Lo interesante de El monte es que todo lo que Caulier permite pensar con su película en torno a los atolladeros de la relación padre-hijo, se sostiene y decanta desde su narrativa de género y desde el minucioso trabajo realizado con la fotografía y el sonido, que es aquello que le añade belleza simbólica (más que patetismos melodramáticos o bajadas de línea discursivas) a este vínculo paterno-filial que encarnan Garzón y Barberini.

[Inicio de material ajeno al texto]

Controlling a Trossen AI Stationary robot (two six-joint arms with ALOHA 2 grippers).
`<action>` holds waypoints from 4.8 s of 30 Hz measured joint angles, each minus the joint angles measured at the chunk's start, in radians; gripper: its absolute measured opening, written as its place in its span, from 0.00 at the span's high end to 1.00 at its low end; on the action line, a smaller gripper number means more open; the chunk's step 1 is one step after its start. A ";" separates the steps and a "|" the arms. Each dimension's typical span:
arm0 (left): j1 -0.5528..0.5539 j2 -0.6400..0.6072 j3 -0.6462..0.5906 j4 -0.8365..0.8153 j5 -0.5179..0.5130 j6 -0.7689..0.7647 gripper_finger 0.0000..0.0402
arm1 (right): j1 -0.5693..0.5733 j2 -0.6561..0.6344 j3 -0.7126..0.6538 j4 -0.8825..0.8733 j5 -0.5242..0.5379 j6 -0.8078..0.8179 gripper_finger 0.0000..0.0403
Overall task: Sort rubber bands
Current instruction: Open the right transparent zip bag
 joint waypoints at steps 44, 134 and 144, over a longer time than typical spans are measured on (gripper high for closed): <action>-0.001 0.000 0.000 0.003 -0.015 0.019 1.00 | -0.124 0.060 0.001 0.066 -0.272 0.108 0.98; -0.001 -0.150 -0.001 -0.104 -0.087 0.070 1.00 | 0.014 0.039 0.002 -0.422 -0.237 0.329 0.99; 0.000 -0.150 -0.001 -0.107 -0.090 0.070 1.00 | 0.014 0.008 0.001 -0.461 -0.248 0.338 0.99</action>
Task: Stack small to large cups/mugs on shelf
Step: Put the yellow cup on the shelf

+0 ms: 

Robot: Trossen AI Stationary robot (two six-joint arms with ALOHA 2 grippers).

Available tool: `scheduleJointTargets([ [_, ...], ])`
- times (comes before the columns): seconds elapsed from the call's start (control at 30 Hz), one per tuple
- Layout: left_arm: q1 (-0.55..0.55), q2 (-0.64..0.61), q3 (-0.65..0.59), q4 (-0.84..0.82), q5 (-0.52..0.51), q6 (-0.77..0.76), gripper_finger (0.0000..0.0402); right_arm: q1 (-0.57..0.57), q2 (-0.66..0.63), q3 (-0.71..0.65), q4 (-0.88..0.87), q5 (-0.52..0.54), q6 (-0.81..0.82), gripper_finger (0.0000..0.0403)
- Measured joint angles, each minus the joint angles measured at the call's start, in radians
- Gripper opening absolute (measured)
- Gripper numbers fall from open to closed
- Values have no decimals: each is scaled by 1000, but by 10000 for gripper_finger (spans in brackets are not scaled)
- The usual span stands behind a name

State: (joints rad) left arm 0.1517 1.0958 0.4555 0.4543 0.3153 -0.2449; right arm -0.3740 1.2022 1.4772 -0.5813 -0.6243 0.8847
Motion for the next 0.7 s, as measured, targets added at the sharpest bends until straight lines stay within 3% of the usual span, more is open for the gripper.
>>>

Si bien en una primera lectura, podemos decir que la película es la historia de un hijo que, pese al desencuentro, busca salvar a un padre al que ama, con el inesperado final -que ya despunta en boca  de Rafael cuando dice que “se es de donde se elige ser”- bien podemos pensar la película como la historia de un padre que salva a su hijo. En la aceptación de lo que se elige, en la aceptación de las diferencias, he ahí una clave. Efectivamente, hay un padre en función en tanto ejerce la transmisión de un deseo, habilitando la posibilidad de oponerse a él. Pero la experiencia en el monte, trae a Nicolás un recuerdo de infancia que vivió como decepción paterna, pero que le permite descubrir la decepción, ya sin enojo, como necesaria para crecer. Acaso no se trate entonces de oponerse al padre para ser un hombre, sino de cómo soportar y resolver el deseo del padre hacia el hijo, sin enojos neuróticos acerca de si estuvo, nos quiso o nos comprendió, más o menos. Porque en lo que hace a un padre importa su función y si funcionó (como en ese recuerdo de infancia), se trata entonces de cómo servirse de lo que lega un padre; para ir más allá de él.